Astrid's formal reception into the Roman Catholic Church took place some months later, on August 5, 1930, in an intimate ceremony in the chapel of the episcopal palace of Malines, in the presence of Prince Leopold, Cardinal van Roey, the Cardinal's secretaries, Canon Dessain and Abbé Leclef, and a Mademoiselle Dessain, who served as the Princess' sponsor. Astrid made her profession of faith and received Confirmation. She had already, of course, been confirmed in the Lutheran church as a young girl, but the Catholic church did not consider the sacrament to be valid. By contrast, no baptism took place, since the Catholic church did view the baptism administered by the Swedish church as valid. The next day, she received the Holy Eucharist for the first time. Astrid's childhood friend Anna Sparre relates in her memoir, Vännen min (1985), that the Princess took her conversion deeply to heart, writing Anna a sober, sincere letter describing the ceremony and declaring that her decision to become a Catholic gave her peace of soul.

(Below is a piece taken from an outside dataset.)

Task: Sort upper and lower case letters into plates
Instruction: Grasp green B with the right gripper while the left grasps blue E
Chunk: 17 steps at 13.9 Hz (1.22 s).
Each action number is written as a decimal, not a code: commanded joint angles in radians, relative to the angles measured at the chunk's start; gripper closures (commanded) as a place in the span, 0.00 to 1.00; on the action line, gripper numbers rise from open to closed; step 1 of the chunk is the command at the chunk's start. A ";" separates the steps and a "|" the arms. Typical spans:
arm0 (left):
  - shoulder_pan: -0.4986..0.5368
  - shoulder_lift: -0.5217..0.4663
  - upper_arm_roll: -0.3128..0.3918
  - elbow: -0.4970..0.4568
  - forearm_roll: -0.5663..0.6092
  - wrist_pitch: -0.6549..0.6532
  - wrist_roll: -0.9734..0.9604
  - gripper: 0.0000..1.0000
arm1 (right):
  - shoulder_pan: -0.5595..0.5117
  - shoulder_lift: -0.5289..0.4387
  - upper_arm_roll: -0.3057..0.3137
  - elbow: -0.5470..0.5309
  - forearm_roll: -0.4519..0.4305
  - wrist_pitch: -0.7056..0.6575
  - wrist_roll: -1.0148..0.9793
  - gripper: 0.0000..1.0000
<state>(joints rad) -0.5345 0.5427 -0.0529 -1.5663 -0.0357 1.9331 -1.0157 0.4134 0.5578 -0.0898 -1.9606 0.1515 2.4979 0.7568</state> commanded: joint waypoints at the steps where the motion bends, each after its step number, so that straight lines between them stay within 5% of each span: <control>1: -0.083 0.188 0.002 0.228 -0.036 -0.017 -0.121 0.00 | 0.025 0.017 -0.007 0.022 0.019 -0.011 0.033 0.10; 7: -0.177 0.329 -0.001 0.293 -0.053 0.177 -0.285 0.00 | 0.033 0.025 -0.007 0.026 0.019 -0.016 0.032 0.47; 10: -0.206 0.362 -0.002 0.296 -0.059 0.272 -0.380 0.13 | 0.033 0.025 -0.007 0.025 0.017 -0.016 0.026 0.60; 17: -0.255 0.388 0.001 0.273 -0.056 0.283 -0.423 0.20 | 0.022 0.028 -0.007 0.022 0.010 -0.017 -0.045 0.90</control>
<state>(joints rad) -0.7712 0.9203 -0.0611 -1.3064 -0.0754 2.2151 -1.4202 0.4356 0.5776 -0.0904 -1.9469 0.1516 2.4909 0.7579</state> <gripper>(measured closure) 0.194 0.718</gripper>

Apparently, Astrid also touchingly described her conversion, and her first Confession, in a letter to her mother, Princess Ingeborg of Sweden, noting her happiness at finally being able to go to Communion with Leopold. Upon becoming engaged to the handsome Belgian prince, a delighted Astrid had written to her youthful religious educator and mentor, the Archbishop of Uppsala, Nathan Söderblom, that Leopold's soul was even more beautiful than his appearance. Now, it seems, Astrid was pleased to be more fully spiritually united to Leopold, by embracing his religion.